Description of the task
Reproduce verbatim the line in which "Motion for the" occurs, together with each line that follows it to the end of the listing, and nothing more.
______________________________
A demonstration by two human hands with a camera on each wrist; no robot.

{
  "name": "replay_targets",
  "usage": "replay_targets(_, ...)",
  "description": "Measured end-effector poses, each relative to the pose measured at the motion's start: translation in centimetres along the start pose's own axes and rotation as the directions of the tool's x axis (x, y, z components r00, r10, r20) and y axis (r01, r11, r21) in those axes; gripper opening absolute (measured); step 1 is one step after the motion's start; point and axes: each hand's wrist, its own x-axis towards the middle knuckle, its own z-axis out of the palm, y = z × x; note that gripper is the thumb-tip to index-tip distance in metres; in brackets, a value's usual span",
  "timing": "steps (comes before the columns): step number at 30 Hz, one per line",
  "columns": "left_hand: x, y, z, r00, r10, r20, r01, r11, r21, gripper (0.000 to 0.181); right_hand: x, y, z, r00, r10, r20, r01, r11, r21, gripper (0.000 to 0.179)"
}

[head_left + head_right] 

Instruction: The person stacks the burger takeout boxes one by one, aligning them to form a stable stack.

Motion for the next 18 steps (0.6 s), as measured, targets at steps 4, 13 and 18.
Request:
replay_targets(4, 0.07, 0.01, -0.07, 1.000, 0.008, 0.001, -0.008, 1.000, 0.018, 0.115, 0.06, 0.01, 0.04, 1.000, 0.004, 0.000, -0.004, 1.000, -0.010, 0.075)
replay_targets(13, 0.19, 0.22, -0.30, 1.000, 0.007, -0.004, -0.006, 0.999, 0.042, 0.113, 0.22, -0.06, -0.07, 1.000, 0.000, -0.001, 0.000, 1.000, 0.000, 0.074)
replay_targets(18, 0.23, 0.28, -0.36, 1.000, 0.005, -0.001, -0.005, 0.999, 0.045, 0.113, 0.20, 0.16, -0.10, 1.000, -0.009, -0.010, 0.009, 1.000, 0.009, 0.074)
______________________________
Solved problem
Motion for the next 18 steps (0.6 s), as measured, targets at steps 4, 13 and 18.
Request:
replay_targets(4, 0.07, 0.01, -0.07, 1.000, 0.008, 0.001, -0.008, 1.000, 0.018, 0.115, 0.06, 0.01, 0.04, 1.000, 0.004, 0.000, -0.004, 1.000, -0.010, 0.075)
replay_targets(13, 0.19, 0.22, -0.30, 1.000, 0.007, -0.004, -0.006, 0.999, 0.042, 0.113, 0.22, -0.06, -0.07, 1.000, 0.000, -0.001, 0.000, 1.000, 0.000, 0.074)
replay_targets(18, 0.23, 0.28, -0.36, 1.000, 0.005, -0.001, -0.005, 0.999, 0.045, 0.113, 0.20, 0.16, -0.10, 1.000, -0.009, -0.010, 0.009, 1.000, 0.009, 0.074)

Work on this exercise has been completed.